* [PATCH net-next v2] net: xsk: update tx queue consumer immediately after transmission
@ 2025-06-23 7:31 Jason Xing
2025-06-23 14:35 ` Stanislav Fomichev
0 siblings, 1 reply; 3+ messages in thread
From: Jason Xing @ 2025-06-23 7:31 UTC (permalink / raw)
To: davem, edumazet, kuba, pabeni, bjorn, magnus.karlsson,
maciej.fijalkowski, jonathan.lemon, sdf, ast, daniel, hawk,
john.fastabend, joe, willemdebruijn.kernel
Cc: bpf, netdev, Jason Xing
From: Jason Xing <kernelxing@tencent.com>
For afxdp, the return value of sendto() syscall doesn't reflect how many
descs handled in the kernel. One of use cases is that when user-space
application tries to know the number of transmitted skbs and then decides
if it continues to send, say, is it stopped due to max tx budget?
The following formular can be used after sending to learn how many
skbs/descs the kernel takes care of:
tx_queue.consumers_before - tx_queue.consumers_after
Prior to the current patch, in non-zc mode, the consumer of tx queue is
not immediately updated at the end of each sendto syscall when error
occurs, which leads to the consumer value out-of-dated from the perspective
of user space. So this patch requires store operation to pass the cached
value to the shared value to handle the problem.
More than those explicit errors appearing in the while() loop in
__xsk_generic_xmit(), there are a few possible error cases that might
be neglected in the following call trace:
__xsk_generic_xmit()
xskq_cons_peek_desc()
xskq_cons_read_desc()
xskq_cons_is_valid_desc()
It will also cause the premature exit in the while() loop even if not
all the descs are consumed.
Based on the above analysis, using 'cached_prod != cached_cons' could
cover all the possible cases because it represents there are remaining
descs that are not handled and cached_cons are not updated to the global
state of consumer at this time.
Signed-off-by: Jason Xing <kernelxing@tencent.com>
---
V2
Link: https://lore.kernel.org/all/20250619093641.70700-1-kerneljasonxing@gmail.com/
1. filter out those good cases because only those that return error need
updates.
Side note:
1. in non-batched zero copy mode, at the end of every caller of
xsk_tx_peek_desc(), there is always a xsk_tx_release() function that used
to update the local consumer to the global state of consumer.
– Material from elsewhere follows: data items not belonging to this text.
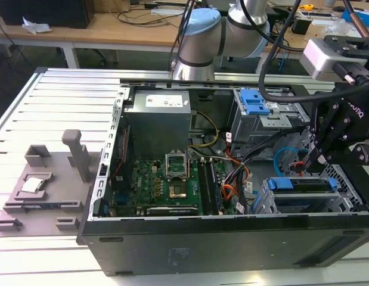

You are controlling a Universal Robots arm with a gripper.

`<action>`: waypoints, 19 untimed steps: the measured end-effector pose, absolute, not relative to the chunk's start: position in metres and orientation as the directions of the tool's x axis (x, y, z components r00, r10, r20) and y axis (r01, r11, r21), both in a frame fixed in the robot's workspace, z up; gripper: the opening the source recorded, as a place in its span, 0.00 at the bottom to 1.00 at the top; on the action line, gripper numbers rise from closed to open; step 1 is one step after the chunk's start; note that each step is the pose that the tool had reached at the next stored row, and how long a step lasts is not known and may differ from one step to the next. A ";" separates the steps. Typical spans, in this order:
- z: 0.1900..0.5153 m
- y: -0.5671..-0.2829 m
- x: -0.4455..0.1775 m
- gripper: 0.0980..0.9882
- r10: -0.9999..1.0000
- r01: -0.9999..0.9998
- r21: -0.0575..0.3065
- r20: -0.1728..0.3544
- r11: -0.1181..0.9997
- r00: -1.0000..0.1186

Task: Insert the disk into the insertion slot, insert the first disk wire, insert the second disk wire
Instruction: 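Insert the first disk wire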

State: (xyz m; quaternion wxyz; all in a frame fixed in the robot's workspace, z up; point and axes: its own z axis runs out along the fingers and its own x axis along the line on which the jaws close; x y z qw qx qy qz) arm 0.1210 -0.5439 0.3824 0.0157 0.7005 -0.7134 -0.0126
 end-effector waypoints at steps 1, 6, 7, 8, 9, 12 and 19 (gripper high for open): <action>0.382 -0.544 0.121 0.01 -1.000 -0.999 0.040 0.005 0.018 -0.018; 0.382 -0.544 0.121 0.01 -1.000 -0.999 0.040 0.005 0.018 -0.018; 0.382 -0.544 0.121 0.01 -1.000 -0.999 0.040 0.005 0.018 -0.018; 0.382 -0.544 0.122 0.01 -1.000 -0.999 0.040 0.005 0.018 -0.018; 0.382 -0.544 0.123 0.01 -1.000 -0.999 0.040 0.005 0.018 -0.018; 0.382 -0.544 0.126 0.01 -1.000 -0.999 0.040 0.005 0.018 -0.018; 0.380 -0.544 0.133 0.01 -1.000 -0.999 0.040 0.005 0.018 -0.018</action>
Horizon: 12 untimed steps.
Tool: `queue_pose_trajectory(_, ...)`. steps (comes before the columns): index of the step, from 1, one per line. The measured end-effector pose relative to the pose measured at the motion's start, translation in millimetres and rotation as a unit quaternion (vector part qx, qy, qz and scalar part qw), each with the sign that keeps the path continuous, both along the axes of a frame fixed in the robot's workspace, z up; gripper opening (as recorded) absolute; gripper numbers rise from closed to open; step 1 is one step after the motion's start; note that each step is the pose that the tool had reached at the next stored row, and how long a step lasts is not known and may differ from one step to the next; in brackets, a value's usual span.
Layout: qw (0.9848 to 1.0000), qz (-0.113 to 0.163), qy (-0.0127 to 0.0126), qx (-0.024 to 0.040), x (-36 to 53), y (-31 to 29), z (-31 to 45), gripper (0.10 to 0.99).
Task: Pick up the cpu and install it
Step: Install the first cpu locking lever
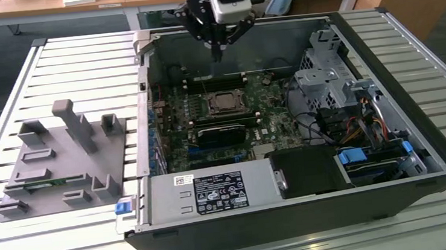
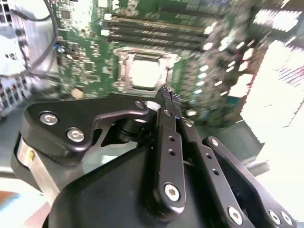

So for the
zero copy mode, no need to change at all.
2. Actually I have no strong preference between v1 (see the above link)
and v2 because smp_store_release() shouldn't cause side effect.
Considering the exactitude of writing code, v2 is a more preferable
one.
---
net/xdp/xsk.c | 3 +++
1 file changed, 3 insertions(+)
diff --git a/net/xdp/xsk.c b/net/xdp/xsk.c
index 5542675dffa9..b9223a2a6ada 100644
--- a/net/xdp/xsk.c
+++ b/net/xdp/xsk.c
@@ -856,6 +856,9 @@ static int __xsk_generic_xmit(struct sock *sk)
}
out:
+ if (xs->tx->cached_prod != xs->tx->cached_cons)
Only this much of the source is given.